▶ _What to work on_
Your answer is every line of the material below in which the string "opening" occurs.

▶ _Input data_
↓↓↓

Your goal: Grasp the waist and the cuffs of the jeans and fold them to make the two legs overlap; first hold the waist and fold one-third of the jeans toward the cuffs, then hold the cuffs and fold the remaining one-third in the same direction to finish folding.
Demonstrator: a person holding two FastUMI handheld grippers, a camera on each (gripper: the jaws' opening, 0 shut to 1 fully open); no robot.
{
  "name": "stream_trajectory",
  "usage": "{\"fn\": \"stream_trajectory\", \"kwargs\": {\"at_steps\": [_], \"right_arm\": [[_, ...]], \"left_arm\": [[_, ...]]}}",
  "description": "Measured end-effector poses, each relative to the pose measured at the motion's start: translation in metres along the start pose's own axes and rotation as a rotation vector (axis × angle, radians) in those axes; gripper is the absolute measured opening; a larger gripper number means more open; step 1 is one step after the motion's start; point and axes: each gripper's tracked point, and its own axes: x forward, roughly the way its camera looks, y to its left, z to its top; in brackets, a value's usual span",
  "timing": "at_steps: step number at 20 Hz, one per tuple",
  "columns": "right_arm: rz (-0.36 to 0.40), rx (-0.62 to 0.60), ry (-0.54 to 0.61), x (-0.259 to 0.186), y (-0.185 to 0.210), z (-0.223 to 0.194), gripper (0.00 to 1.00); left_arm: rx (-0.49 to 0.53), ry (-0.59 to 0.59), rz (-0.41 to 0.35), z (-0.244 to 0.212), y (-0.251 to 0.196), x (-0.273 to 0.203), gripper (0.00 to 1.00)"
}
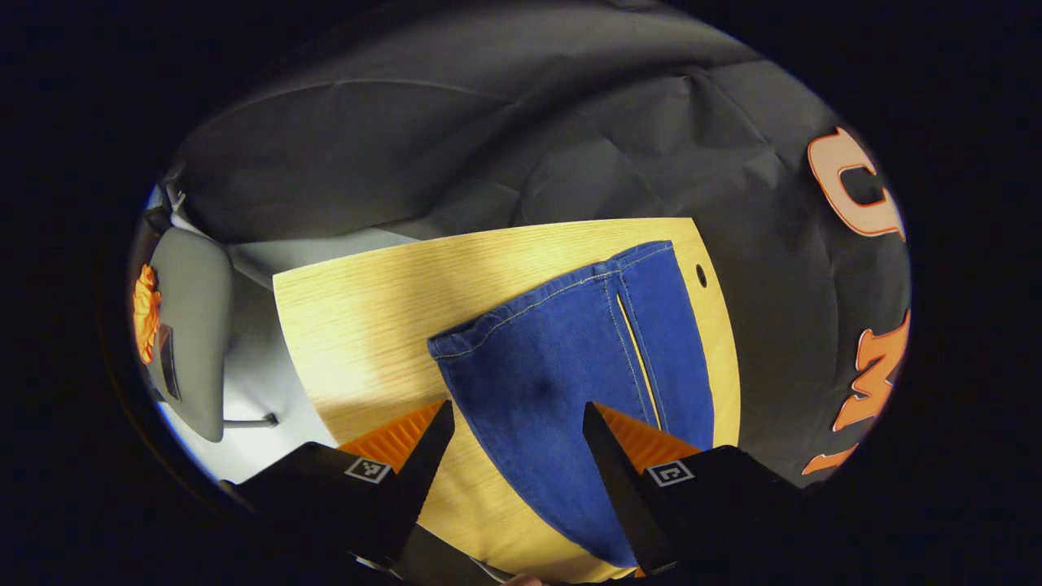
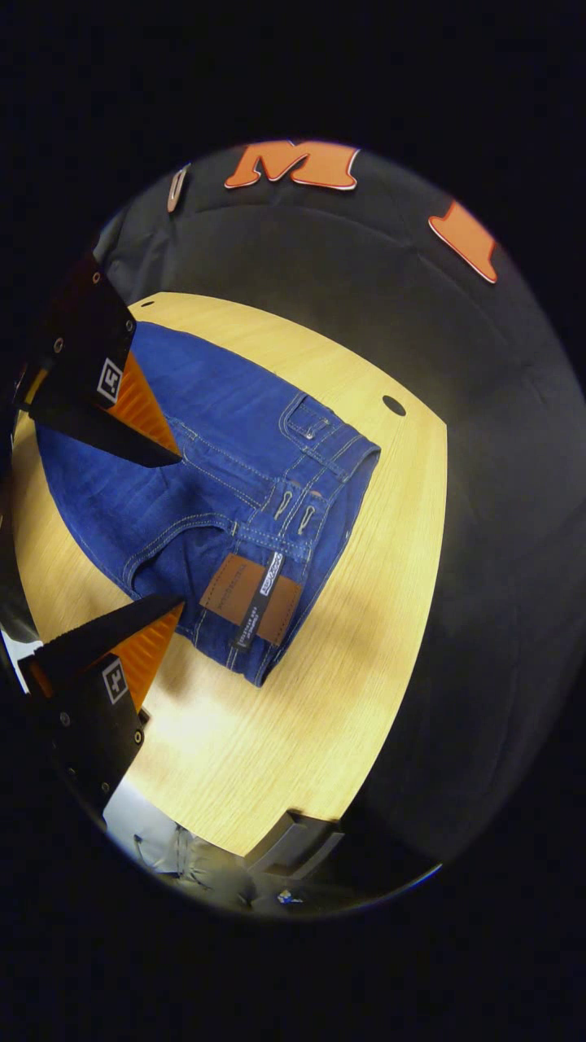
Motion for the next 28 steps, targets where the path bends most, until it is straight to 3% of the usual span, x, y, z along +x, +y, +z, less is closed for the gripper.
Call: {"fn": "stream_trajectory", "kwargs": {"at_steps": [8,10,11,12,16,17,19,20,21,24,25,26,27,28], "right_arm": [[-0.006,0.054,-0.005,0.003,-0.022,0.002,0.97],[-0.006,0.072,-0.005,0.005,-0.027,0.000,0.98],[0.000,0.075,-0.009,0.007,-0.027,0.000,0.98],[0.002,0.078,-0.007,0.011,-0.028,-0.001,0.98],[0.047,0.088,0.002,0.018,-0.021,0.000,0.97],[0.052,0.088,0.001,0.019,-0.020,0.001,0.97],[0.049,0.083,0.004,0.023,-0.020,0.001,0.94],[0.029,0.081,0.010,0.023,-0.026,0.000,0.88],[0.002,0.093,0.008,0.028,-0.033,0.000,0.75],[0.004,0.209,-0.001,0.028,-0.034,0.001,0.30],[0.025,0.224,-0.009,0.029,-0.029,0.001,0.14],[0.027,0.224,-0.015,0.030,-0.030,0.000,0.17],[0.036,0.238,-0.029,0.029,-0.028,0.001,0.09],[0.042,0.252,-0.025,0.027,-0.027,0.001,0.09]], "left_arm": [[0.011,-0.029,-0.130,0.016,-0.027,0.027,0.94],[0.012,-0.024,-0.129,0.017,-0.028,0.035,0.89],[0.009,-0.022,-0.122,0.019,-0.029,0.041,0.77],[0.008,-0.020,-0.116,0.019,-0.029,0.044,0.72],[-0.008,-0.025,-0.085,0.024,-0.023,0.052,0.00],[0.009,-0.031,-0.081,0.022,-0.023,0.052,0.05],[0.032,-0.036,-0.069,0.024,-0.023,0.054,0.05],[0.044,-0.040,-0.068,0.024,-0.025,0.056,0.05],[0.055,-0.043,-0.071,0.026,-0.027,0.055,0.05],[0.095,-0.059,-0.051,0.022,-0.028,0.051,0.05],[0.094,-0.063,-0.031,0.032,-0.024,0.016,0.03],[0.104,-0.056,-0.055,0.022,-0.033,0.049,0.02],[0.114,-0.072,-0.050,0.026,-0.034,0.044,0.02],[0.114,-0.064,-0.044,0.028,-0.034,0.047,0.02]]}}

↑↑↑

▶ _Exercise response_
Demonstrator: a person holding two FastUMI handheld grippers, a camera on each (gripper: the jaws' opening, 0 shut to 1 fully open); no robot.
  "description": "Measured end-effector poses, each relative to the pose measured at the motion's start: translation in metres along the start pose's own axes and rotation as a rotation vector (axis × angle, radians) in those axes; gripper is the absolute measured opening; a larger gripper number means more open; step 1 is one step after the motion's start; point and axes: each gripper's tracked point, and its own axes: x forward, roughly the way its camera looks, y to its left, z to its top; in brackets, a value's usual span",

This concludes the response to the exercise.